On My Plate: Eggplant

"Every time I’ve written about crispy fried eggplant or eggplant parmesan, my cooking recommendations have changed."

On My Plate: Eggplant
Eggplant intended for grilling, but baked and pan-seared instead. Photo provided by James Rubenstein.

Local eggplant – the subject of this week’s column – has been a frequent topic for me this time of the year. The theme has been consistent: I love crispy fried pieces but don’t want to deep fry them in a lot of oil, and I love eggplant parmesan, but constructing it is a time-consuming bother.

Every time I’ve written about crispy fried eggplant or eggplant parmesan, my cooking recommendations have changed. Do I coat pieces in flour or in breadcrumbs, dip pieces in egg or milk, coat with grapeseed oil or with olive oil or fry in a pan or bake in the oven? I guess I I haven’t found a sure-fire winner for cooking either of them. Anyway, this year I don’t feel like cooking either. Too heavy for this extremely hot and humid summer.

The choice this summer has been to slice the eggplant into disks, brush them with olive oil, place put them on foil and grill them for a few minutes on each side. The foil helps minimize charring, which is not a desirable outcome in this household. A problem this week: the night I planned to photograph grilled eggplant, the grill ran out of gas. So I baked the pieces at 425 degrees for 10 minutes and finished them in a frying pan at high heat, 2 minutes per side. In a photo, they look just like they were grilled.

Jennifer Bayne’s 7 Wonders Farm has had the best-looking and best-tasting eggplant in my memory. You can tell the quality of an eggplant by its cover: a dark, smooth and shiny skin is the sign of a good one.

I don’t recommend peeling local eggplant. The skin is flavorful, so the only reason to peel it is to remove residues from chemical applications. However, this is not an issue with local eggplant, because our growers follow organic practices even though they are not certified organic. Most recipes call for salting slices before cooking. Salting extracts bitterness from bitter old supermarket eggplants, but our freshly harvested local ones aren’t bitter – if anything, this year’s eggplants are almost excessively sweet.

Salting also extracts moisture from slices, facilitating the application of a coating for my beloved crispy deep-fried option. However, minimizing sodium intake is a priority in our household, and salting is not necessary for grilling the slices.

Eggplant is an ancient Asian food, having been first cultivated thousands of years ago in either South Asia or East Asia (sources disagree). Eggplant cultivation moved westward from India to Persia, Mediterranean lands, across Europe and to the Americas (possibly brought by Thomas Jefferson).

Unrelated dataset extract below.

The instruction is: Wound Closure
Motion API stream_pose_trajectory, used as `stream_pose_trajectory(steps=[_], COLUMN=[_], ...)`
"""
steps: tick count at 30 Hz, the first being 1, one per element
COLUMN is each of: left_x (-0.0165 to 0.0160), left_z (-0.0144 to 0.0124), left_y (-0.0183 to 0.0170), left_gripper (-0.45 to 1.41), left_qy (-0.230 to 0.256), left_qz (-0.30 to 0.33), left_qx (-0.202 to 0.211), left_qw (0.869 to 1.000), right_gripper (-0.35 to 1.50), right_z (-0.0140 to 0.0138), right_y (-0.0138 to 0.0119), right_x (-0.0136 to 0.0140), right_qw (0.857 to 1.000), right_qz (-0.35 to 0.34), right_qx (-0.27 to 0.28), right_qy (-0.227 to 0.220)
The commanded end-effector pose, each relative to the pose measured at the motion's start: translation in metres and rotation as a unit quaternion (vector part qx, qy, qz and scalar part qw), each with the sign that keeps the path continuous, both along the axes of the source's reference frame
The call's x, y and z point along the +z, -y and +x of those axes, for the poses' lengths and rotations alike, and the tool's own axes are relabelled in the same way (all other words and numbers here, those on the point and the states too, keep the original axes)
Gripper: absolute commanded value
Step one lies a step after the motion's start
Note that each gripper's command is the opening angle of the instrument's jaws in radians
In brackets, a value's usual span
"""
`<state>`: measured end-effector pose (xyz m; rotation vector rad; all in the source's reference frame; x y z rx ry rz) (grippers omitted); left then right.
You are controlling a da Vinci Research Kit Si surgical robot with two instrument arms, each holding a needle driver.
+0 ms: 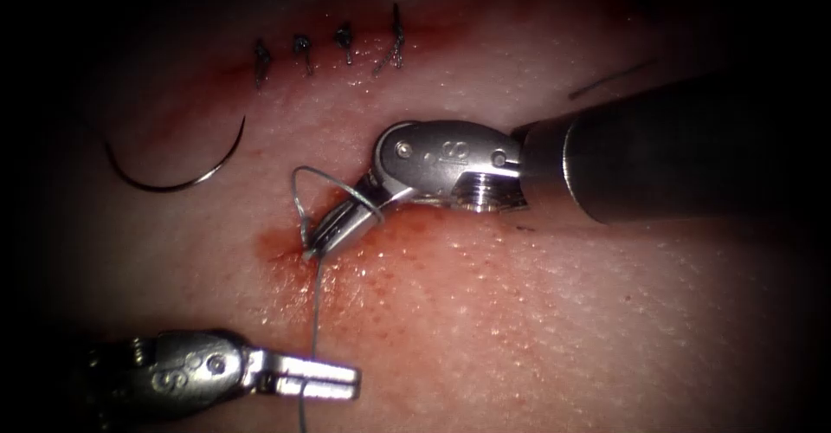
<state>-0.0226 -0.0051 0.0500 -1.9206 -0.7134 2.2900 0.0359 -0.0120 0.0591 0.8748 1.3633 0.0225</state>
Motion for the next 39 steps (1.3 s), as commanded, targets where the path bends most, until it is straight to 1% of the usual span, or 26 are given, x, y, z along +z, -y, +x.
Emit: stream_pose_trajectory(steps=[1,6,7,8,11,12,13,16,17,19,21,22,23,24,25,26,27,28,29,30,31,32,34,35,36,39], left_x=[0.0,-0.0024,-0.0037,-0.0037,-0.0057,-0.0057,-0.006,-0.006,-0.0058,-0.0054,-0.005,-0.005,-0.0047,-0.0042,-0.0042,-0.004,-0.0035,-0.0035,-0.0033,-0.0029,-0.0029,-0.0024,-0.0022,-0.0016,-0.0012,-0.0007], left_z=[-0.0009,-0.0016,-0.0017,-0.0017,-0.0021,-0.0021,-0.0022,-0.0024,-0.0026,-0.003,-0.0031,-0.0031,-0.0032,-0.0033,-0.0033,-0.0034,-0.0034,-0.0034,-0.0034,-0.0035,-0.0035,-0.0041,-0.0043,-0.0046,-0.0046,-0.0047], left_y=[0.0013,0.0041,0.0052,0.0052,0.0073,0.0073,0.0078,0.0079,0.0082,0.0091,0.0105,0.0105,0.0111,0.0125,0.0125,0.013,0.0142,0.0142,0.0147,0.016,0.016,0.0175,0.0179,0.0194,0.0205,0.0216], left_gripper=[-0.45,-0.45,-0.45,-0.45,-0.45,-0.45,-0.45,-0.45,-0.45,-0.45,-0.45,-0.45,-0.45,-0.45,-0.45,-0.45,-0.45,-0.45,-0.45,-0.45,-0.45,-0.45,-0.45,-0.45,-0.45,-0.45], left_qy=[0.004,0.01,0.016,0.016,0.044,0.044,0.054,0.057,0.062,0.072,0.078,0.078,0.079,0.08,0.08,0.079,0.087,0.087,0.092,0.1,0.1,0.096,0.096,0.092,0.081,0.07], left_qz=[-0.002,0.015,0.026,0.026,0.055,0.055,0.068,0.072,0.084,0.11,0.151,0.151,0.166,0.195,0.195,0.207,0.231,0.231,0.241,0.258,0.258,0.269,0.276,0.298,0.305,0.315], left_qx=[0.007,0.027,0.031,0.031,0.042,0.042,0.058,0.057,0.055,0.073,0.115,0.115,0.134,0.176,0.176,0.19,0.221,0.221,0.234,0.268,0.268,0.295,0.3,0.316,0.325,0.33], left_qw=[1.0,0.999,0.999,0.999,0.997,0.997,0.995,0.994,0.993,0.989,0.979,0.979,0.974,0.961,0.961,0.956,0.943,0.943,0.938,0.923,0.923,0.912,0.908,0.896,0.892,0.887], right_gripper=[-0.35,-0.35,-0.35,-0.35,-0.35,-0.35,-0.35,-0.35,-0.35,-0.35,-0.35,-0.35,-0.35,-0.35,-0.35,-0.35,-0.35,-0.35,-0.35,-0.35,-0.35,-0.35,-0.35,-0.35,-0.35,-0.35], right_z=[0.0005,0.0002,0.0002,0.0002,0.0001,0.0001,0.0001,0.0002,0.0003,0.0004,0.0004,0.0004,0.0005,0.0006,0.0006,0.0006,0.0008,0.0008,0.0009,0.0012,0.0012,0.0016,0.0017,0.0021,0.0024,0.0026], right_y=[0.0,-0.0005,-0.0008,-0.0008,-0.0012,-0.0012,-0.0013,-0.0017,-0.0018,-0.0019,-0.0019,-0.0019,-0.0019,-0.0019,-0.0019,-0.0019,-0.0019,-0.0019,-0.0019,-0.002,-0.002,-0.0023,-0.0024,-0.0028,-0.003,-0.0031], right_x=[0.0015,0.0024,0.0025,0.0025,0.0027,0.0027,0.0027,0.0027,0.0026,0.0024,0.0024,0.0024,0.0023,0.0023,0.0023,0.0023,0.0024,0.0024,0.0024,0.0024,0.0024,0.0024,0.0024,0.0024,0.0023,0.0022], right_qw=[1.0,0.999,0.999,0.999,0.998,0.998,0.997,0.995,0.994,0.994,0.993,0.993,0.993,0.993,0.993,0.993,0.992,0.992,0.991,0.99,0.99,0.989,0.988,0.985,0.982,0.98], right_qz=[0.002,0.003,0.007,0.007,0.001,0.001,-0.003,-0.008,-0.007,-0.006,-0.004,-0.004,-0.004,-0.001,-0.001,-0.001,0.001,0.001,0.007,0.009,0.009,0.01,0.013,0.024,0.036,0.046], right_qx=[0.007,0.024,0.033,0.033,0.042,0.042,0.044,0.058,0.068,0.074,0.077,0.077,0.078,0.081,0.081,0.082,0.087,0.087,0.09,0.097,0.097,0.106,0.112,0.128,0.139,0.146], right_qy=[0.012,0.031,0.039,0.039,0.055,0.055,0.063,0.076,0.08,0.082,0.085,0.085,0.085,0.087,0.087,0.088,0.091,0.091,0.095,0.099,0.099,0.102,0.105,0.115,0.124,0.128])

As evidence of the westward migration of eggplant, the Hindi, Sanskrit, Arabic, French and Spanish words are nearly identical, and the French version aubergine is used in British English.

Our odd American term eggplant derives from the light color and egg shape of some medieval varieties. The mystery is why we Americans alone in the world use the peculiar name eggplant instead of a variation of Hindi like everyone else.

When I was a student in London, my visiting parents took me and a couple of British friends to a Greek restaurant in Soho. When my mother suggested ordering eggplant, my friend said she hated it but loved aubergine, which she saw on the menu, not realizing they were the same thing. “We hate eggplant but love aubergine” has remained a family declaration ever since.


James Rubenstein is president of the Board of Directors for the Oxford Free Press and professor emeritus of geography at Miami University.